SOURCE MATERIAL section start
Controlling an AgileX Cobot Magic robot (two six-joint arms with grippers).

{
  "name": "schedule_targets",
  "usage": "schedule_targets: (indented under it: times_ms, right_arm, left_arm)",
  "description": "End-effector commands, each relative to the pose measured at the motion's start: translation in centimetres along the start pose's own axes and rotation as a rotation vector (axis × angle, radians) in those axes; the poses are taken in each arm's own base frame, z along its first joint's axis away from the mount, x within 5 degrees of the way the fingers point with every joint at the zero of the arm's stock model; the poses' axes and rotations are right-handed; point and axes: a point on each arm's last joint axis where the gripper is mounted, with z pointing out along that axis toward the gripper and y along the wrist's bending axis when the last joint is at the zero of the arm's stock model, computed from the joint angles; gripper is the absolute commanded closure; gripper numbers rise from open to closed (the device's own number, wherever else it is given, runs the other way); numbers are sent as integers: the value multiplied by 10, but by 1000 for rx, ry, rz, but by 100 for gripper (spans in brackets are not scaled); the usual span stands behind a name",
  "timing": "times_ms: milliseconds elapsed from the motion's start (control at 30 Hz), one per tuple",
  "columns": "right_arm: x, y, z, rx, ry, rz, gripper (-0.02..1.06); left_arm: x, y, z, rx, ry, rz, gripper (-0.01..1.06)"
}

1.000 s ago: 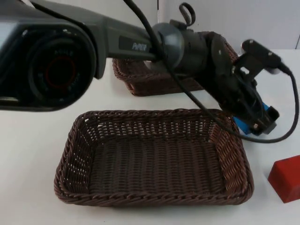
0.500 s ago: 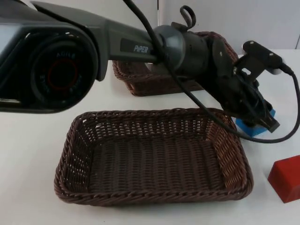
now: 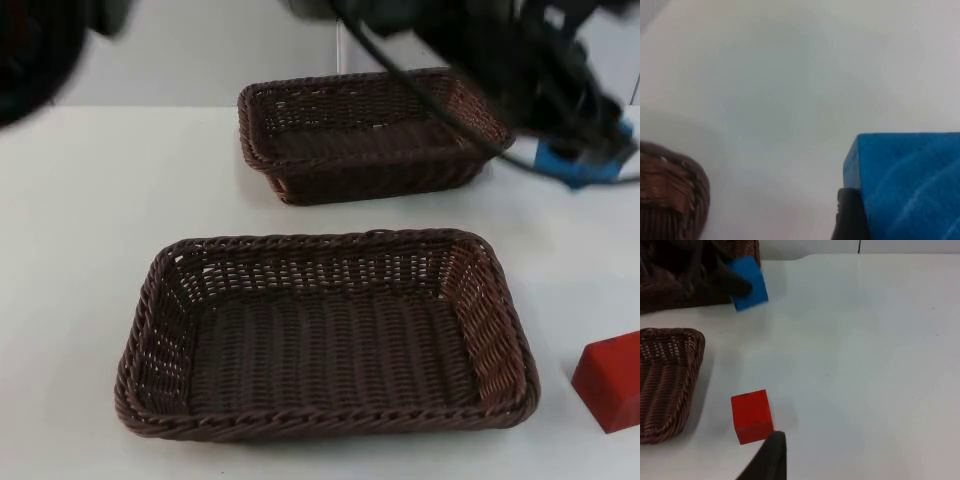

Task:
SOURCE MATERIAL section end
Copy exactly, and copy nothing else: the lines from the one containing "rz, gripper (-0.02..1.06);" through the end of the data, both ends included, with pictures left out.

  "columns": "right_arm: x, y, z, rx, ry, rz, gripper (-0.02..1.06); left_arm: x, y, z, rx, ry, rz, gripper (-0.01..1.06)"
}

1.000 s ago: 
0.500 s ago: 
now: 

Task:

There is nothing more to the exercise.